Saverio Giampà nel 1999 si era trasferito con la famiglia in Toscana, ma già nel 2000 venne arrestato per avere “in concorso con altri promosso, organizzato, gestito e diretto un’associazione criminosa avente ad oggetto il reperimento sul mercato estero e nazionale di cocaina, hashish e marijuana, stupefacenti che poi venivano frazionati e spacciati prevalentemente in provincia di Firenze”. E nel 2004 la Corte d’Appello di Firenze lo aveva condannato a otto anni di reclusione per detenzione e traffico di sostanze stupefacenti.
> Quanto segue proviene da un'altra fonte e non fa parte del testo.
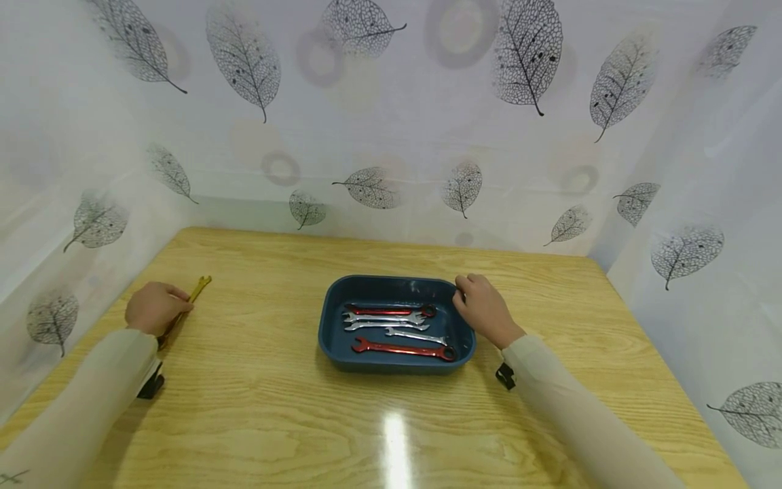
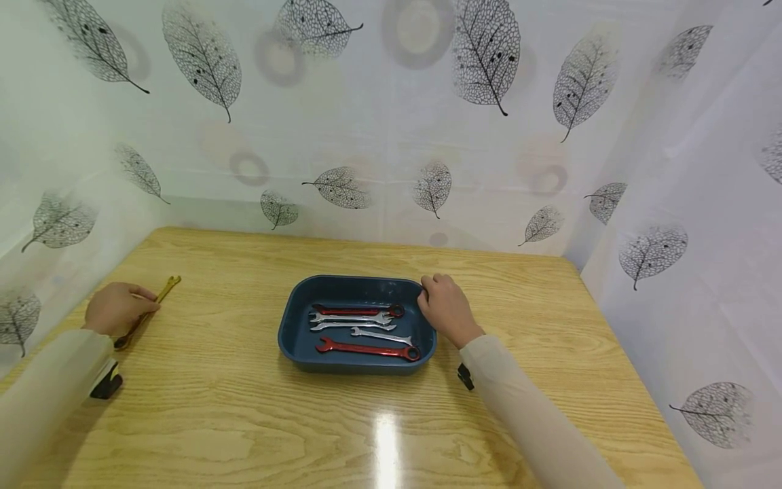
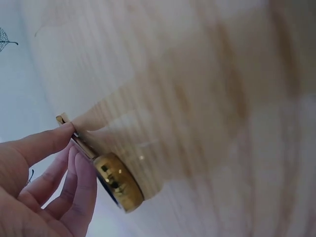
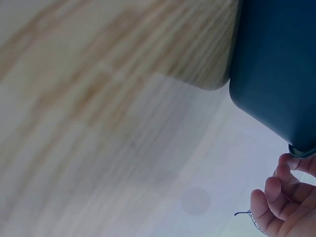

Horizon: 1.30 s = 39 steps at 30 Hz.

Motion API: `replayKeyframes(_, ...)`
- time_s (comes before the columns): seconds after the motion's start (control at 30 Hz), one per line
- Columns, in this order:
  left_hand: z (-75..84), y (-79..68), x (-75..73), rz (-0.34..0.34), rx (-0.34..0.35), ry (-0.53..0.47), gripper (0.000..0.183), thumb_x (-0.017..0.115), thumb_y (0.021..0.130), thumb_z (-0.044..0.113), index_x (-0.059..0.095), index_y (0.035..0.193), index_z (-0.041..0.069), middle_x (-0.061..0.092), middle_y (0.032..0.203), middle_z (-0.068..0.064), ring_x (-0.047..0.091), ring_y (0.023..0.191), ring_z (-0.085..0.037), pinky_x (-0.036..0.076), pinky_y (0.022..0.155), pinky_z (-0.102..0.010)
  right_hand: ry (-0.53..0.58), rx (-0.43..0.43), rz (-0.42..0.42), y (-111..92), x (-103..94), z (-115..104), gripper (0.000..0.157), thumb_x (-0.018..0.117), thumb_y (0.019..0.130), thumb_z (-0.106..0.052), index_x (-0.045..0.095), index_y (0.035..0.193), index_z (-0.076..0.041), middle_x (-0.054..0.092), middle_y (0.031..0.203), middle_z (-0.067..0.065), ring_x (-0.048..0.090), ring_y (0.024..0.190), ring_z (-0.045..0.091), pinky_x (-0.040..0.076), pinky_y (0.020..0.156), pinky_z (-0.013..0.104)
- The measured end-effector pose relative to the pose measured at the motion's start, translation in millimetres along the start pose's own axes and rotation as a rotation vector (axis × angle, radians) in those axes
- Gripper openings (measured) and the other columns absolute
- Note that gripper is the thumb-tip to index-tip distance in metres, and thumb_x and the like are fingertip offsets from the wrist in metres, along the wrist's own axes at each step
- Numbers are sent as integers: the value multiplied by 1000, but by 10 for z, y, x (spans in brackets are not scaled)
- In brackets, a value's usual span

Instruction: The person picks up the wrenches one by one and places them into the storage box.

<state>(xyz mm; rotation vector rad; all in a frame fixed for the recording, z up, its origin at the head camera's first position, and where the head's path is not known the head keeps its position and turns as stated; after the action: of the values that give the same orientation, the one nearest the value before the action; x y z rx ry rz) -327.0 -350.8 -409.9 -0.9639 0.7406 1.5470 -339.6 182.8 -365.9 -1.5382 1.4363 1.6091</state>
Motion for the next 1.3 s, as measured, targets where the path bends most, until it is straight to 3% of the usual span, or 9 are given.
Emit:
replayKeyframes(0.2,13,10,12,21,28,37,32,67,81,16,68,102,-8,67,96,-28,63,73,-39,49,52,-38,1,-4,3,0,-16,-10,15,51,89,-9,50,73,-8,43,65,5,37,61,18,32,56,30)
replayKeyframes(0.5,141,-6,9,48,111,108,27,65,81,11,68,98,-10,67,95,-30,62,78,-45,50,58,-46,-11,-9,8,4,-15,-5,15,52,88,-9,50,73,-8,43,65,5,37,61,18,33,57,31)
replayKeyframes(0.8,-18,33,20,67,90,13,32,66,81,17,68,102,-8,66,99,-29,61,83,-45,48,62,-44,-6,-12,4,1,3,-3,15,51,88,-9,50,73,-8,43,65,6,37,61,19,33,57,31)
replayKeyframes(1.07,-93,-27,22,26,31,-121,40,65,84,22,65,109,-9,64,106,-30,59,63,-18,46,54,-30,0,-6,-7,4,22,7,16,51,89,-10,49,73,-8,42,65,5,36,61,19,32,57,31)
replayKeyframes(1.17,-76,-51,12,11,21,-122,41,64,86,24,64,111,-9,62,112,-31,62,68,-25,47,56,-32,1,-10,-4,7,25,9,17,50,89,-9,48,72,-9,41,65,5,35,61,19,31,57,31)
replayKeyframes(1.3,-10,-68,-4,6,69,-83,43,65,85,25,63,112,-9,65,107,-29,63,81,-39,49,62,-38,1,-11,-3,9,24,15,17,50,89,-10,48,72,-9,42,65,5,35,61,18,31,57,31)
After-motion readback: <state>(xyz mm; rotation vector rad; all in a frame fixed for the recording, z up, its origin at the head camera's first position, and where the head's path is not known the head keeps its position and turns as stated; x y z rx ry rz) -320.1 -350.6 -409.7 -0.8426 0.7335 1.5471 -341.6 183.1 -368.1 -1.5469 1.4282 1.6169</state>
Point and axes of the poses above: each hand's wrist, its own y-axis towards the middle knuckle, its own x-axis out of the palm, z = x × y, the point moved 10 cm from there along y, towards the middle knuckle
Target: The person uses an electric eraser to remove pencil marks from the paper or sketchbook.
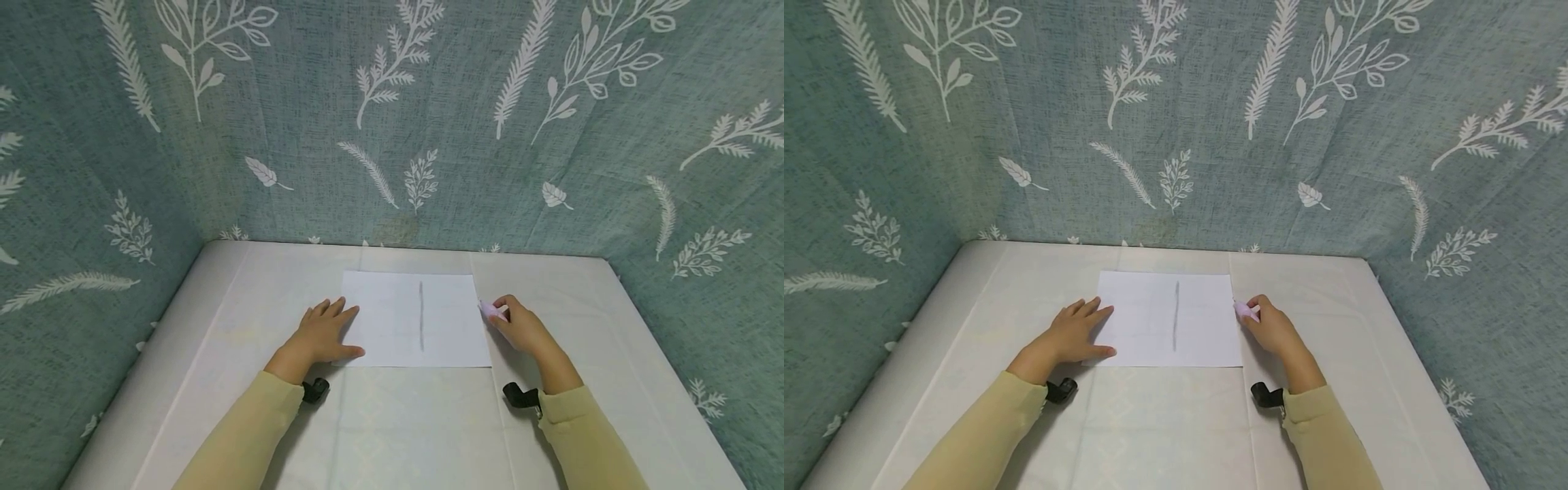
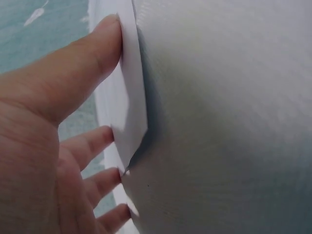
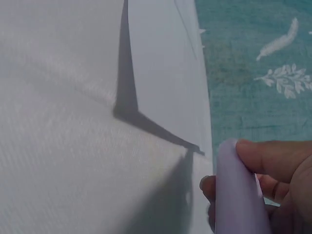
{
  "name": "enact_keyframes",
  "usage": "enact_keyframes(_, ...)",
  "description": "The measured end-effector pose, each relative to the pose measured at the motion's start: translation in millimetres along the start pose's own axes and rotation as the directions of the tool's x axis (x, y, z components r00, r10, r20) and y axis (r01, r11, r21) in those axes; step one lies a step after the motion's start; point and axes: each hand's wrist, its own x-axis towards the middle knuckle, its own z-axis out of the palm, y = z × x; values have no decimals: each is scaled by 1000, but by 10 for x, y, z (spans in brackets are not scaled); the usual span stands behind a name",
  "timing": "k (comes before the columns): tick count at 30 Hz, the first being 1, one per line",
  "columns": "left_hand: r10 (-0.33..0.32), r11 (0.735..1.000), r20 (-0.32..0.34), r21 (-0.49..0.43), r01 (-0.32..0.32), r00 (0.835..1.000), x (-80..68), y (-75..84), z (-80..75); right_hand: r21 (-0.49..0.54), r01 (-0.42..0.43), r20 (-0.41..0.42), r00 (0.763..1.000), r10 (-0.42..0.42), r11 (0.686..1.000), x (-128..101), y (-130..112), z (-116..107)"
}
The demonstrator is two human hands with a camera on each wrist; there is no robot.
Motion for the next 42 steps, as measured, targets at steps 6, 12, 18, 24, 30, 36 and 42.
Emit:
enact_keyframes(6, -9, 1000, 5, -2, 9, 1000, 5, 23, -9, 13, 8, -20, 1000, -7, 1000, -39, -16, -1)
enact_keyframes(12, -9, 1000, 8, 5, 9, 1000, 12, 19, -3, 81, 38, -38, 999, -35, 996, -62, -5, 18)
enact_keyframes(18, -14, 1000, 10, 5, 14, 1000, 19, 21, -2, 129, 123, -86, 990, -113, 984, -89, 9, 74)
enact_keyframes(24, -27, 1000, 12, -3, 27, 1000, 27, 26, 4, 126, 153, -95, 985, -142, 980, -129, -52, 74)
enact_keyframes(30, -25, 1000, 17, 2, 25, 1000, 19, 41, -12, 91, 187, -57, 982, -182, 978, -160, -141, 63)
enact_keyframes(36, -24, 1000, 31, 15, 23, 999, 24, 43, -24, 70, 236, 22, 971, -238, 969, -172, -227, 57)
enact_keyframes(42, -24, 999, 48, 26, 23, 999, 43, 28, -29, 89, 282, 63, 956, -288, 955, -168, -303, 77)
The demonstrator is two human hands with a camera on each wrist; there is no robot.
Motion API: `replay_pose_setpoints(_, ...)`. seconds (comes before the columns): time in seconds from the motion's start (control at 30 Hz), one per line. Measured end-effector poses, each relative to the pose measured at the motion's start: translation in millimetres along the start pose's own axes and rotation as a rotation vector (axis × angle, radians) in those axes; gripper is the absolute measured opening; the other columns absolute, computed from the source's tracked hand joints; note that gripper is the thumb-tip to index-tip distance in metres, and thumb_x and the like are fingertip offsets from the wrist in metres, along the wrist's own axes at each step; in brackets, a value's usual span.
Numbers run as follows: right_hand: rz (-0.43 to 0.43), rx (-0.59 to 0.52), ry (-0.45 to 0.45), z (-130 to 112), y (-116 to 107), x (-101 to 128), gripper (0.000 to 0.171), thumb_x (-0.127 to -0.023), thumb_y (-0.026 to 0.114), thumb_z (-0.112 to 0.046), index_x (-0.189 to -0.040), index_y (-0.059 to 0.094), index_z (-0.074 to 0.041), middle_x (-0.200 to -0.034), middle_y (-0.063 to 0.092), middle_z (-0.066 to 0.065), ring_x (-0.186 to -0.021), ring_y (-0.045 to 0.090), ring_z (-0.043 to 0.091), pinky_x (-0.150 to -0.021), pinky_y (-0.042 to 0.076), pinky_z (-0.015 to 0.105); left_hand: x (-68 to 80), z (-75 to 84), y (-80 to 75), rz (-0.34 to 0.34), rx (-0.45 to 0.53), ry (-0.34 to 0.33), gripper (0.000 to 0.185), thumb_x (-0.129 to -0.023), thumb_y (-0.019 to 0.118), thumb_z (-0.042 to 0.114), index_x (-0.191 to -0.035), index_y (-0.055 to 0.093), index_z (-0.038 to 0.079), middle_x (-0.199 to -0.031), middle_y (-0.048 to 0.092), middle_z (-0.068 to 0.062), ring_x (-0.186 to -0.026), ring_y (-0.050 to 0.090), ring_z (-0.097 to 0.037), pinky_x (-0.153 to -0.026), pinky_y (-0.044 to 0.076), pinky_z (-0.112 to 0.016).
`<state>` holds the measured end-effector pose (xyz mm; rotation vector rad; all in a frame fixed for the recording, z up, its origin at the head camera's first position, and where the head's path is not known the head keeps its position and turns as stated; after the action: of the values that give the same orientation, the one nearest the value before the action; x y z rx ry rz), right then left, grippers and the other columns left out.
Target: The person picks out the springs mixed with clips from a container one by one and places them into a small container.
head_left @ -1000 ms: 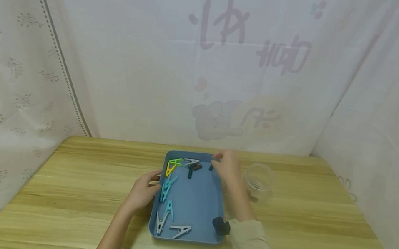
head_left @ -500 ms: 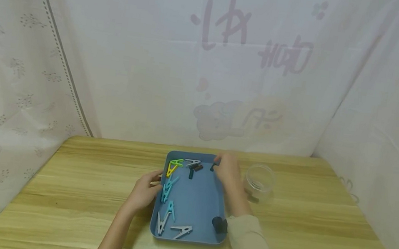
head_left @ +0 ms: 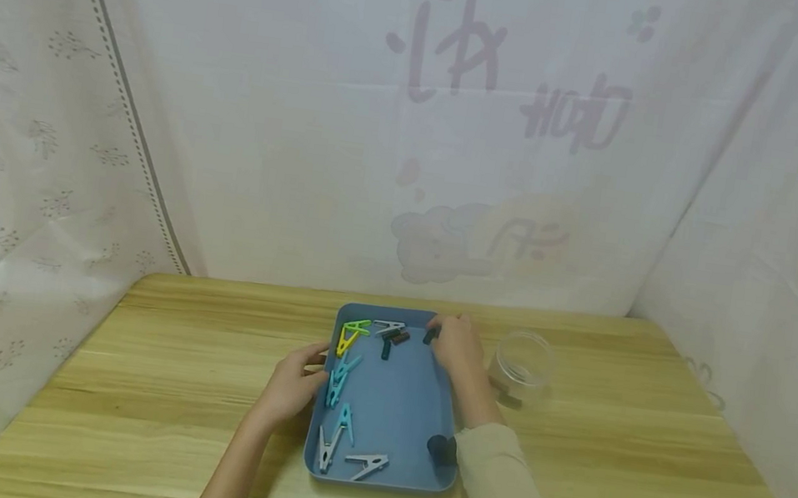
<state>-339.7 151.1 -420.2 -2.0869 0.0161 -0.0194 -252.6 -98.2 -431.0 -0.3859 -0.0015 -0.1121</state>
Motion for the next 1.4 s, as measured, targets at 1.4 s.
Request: replay_pose_setpoints(1.4, 0.06, -0.139, -0.092, -7, -10, -4, 0.02, -0.098, 0.071, -0.009, -0.115, 0.074, 0.002, -0.134, 0.064, 0.028, -0.132, 0.055, 0.047, -0.111, 0.044, 0.06, 0.5, -0.7, 0.2, -0.007, 0.01, -0.011, 0.052, -0.1, 0.052, -0.002, -0.151, 0.047, -0.011, -0.138, 0.059, -0.036, -0.113, 0.068, -0.043, -0.076, 0.061, -0.041)
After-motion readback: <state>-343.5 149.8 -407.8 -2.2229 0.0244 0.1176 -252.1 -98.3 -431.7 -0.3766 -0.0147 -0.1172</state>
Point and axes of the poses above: each hand's wrist, its own x-axis away from the middle knuckle, its own y-axis out of the palm, z = x × y, the point moved 10 cm from there along -x, towards the middle knuckle
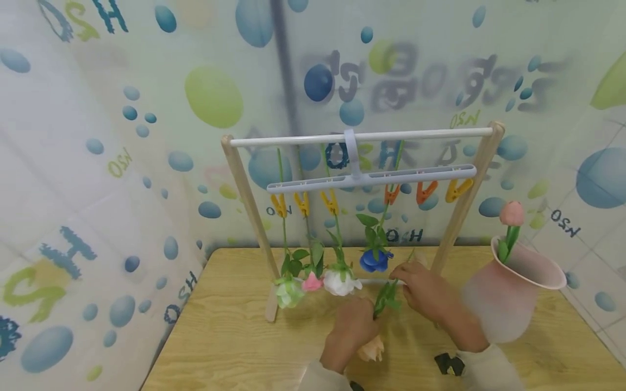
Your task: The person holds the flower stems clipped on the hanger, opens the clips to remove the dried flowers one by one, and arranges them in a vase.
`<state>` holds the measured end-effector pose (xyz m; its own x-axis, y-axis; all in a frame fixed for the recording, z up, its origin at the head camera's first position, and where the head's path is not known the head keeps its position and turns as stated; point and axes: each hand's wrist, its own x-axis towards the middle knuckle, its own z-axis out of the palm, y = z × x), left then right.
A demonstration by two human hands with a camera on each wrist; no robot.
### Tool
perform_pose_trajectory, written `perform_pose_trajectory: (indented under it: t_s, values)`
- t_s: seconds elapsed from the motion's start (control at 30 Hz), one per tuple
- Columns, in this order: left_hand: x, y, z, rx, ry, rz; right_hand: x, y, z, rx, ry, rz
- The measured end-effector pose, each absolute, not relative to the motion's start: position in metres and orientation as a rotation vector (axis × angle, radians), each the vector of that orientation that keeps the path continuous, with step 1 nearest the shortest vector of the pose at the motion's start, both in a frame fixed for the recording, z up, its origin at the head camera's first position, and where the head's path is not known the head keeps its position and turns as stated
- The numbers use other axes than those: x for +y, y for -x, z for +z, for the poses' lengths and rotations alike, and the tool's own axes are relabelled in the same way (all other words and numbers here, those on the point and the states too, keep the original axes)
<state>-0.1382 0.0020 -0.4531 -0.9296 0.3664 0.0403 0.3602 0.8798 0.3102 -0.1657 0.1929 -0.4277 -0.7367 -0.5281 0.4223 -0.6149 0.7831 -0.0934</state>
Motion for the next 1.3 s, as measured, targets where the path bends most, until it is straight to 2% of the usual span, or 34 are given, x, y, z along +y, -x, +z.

Giampà aveva passato un periodo di reclusione presso la casa circondariale di Ferrara, ottenendo però successivamente la semilibertà e stabilendosi così a Bologna. Evidentemente però come sostiene la Dia non aveva cambiato abitudini: secondo gli inquirenti infatti l’uomo avrebbe reinvestito i proventi illeciti accumulati in passato in alcune attività commerciali. Infatti gli accertamenti effettuati hanno permesso di determinare una sproporzione tra il patrimonio reale di Giampà e quello che invece dichiarava normalmente. Proprio per questo è scattato il provvedimento di sequestro e la confisca dei beni nei suoi confronti.